Could people who stumble across an NRA News broadcast be coaxed into becoming card-carrying members? It’s unlikely.

“They’ll talk about engaging the mainstream and bringing in new supporters but what they’re looking at is keeping hardliners in line working to promote their cause.”

So how well did Cheney help the NRA’s cause and Bush?

A Newsday editorial written before the conference advised:

Bills to renew the [semiautomatic assault weapons] ban have gone nowhere in the Republican-dominated House. They have fared a bit better in the Senate, where a slim majority voted in March to add an amendment renewing the ban to the immunity bill.

The White House paid lip service to support for renewal then, but apparently didn’t really mean it, because at the same time Bush also called for a clean immunity bill, one free of the assault weapon ban and other gun control measures.
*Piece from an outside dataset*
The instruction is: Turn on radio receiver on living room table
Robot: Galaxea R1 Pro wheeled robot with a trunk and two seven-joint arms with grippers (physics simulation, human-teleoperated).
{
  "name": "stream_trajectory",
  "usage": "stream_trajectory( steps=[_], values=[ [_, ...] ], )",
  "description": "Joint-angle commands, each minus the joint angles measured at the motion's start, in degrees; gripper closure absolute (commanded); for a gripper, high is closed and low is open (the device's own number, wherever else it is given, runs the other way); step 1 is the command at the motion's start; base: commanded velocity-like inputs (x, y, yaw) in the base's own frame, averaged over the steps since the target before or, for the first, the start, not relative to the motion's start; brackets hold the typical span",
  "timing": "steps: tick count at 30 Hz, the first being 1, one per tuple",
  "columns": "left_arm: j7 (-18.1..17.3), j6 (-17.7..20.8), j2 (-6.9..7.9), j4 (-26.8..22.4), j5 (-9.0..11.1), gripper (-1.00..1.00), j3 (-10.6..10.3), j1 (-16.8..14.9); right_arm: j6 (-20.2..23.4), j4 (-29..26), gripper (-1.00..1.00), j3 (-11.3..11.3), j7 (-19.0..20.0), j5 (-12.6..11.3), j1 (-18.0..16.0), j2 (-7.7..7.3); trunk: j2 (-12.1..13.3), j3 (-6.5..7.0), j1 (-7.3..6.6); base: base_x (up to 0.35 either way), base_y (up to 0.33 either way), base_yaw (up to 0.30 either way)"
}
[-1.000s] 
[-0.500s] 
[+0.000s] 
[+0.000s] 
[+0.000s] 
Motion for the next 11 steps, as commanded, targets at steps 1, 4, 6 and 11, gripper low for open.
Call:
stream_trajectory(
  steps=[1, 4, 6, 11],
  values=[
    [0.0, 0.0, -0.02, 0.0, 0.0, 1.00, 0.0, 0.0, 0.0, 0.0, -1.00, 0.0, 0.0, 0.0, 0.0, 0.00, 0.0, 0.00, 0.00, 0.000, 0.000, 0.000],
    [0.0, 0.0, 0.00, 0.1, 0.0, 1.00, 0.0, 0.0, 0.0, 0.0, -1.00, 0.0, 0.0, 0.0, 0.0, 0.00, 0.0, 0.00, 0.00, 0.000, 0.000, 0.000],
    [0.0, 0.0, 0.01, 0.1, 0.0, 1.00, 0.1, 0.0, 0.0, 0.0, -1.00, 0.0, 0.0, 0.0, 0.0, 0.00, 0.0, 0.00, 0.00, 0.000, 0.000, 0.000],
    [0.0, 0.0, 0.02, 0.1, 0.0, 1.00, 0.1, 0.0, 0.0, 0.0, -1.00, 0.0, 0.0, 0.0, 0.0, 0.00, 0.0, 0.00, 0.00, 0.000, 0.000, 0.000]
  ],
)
He didn’t get it, and the immunity bill died after the NRA withdrew its support.

There is no rational reason to allow deadly assault weapons to be reintroduced onto the nation’s streets. Bush should support the ban in deed as well as word. When Cheney takes the podium tonight at the sold- out NRA members’ banquet, he should stand tall and tell the crowd that’s exactly what he and his boss are going to do.

Instead, Cheney dodged the hot-button issue and made no mention of the ban from the stage.
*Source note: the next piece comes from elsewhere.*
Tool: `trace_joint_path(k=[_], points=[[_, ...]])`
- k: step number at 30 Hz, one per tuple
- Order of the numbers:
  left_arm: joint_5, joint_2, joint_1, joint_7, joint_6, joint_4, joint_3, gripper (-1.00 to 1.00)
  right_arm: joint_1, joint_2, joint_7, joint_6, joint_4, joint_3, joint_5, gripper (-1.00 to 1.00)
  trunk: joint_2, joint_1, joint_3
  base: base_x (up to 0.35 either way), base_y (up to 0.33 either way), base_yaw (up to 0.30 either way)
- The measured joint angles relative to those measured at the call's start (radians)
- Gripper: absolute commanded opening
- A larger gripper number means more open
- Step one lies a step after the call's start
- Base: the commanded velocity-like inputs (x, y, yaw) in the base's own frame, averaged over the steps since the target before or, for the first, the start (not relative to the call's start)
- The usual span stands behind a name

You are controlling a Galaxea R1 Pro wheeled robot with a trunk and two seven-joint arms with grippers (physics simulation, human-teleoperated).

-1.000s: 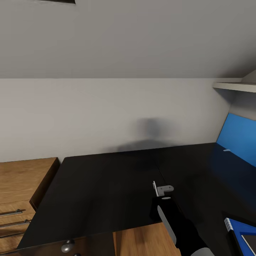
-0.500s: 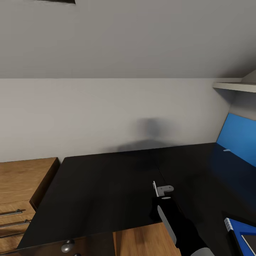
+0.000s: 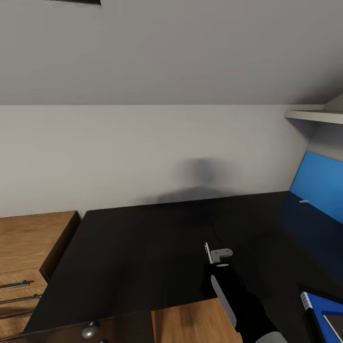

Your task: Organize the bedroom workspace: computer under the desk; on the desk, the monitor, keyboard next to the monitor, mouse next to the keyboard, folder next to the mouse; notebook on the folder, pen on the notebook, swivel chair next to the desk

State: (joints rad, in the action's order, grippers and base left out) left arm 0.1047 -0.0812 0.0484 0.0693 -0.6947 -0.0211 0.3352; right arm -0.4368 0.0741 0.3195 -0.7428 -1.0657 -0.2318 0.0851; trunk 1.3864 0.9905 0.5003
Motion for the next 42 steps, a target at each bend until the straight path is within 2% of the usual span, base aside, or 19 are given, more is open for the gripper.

Outside the conference, a man wore the shoes his son had on when he was gunned down at Columbine High School, to protest the NRA, which in 1999, just 11 days after the shootings, rallied in Denver, 15 miles away from Littleton, Co. He drew jeers from some conference-goers.

In the meantime, both gun-rights and gun-control proponents are declaring victory for their own campaigns.

Americans own 30 million semiautomatic weapons, which account for 15 percent of guns. Those in favor of banning the rifles blame them for the spectacular, unnecessary destruction they can cause. Yet the NRA claims that Americans have the Constitutional right to bear Uzis and M-16s, whether for hunting or for display cases at home. The group fears that a ban will bring Americans one step closer to losing the right to keep even small pistols for sport or self-defense, and will drive more guns onto the black market.

The Bureau of Alcohol, Tobacco, Firearms and Explosives (ATF) reported that crimes using semiautomatics dropped between 1995 and 2002 to some one percent of violent crimes from more than three percent in 1995. Yet Justice Department figures show that the level of violent crimes using semiautomatics has stayed the same, at less than two percent.

As Edward Epstein describes in the San Francisco Chronicle:

No one can say what role the ban, which expires in September, has played in the sharp drop in crime during the 1990s.
The lack of definite statistics allows supporters and opponents of the assault-weapons ban, as well as advocacy groups on either side, to toss around figures that buttress their argument. …

What might matter more than facts are communities’ experiences, especially since the debate over the guns is literally a matter of life and death.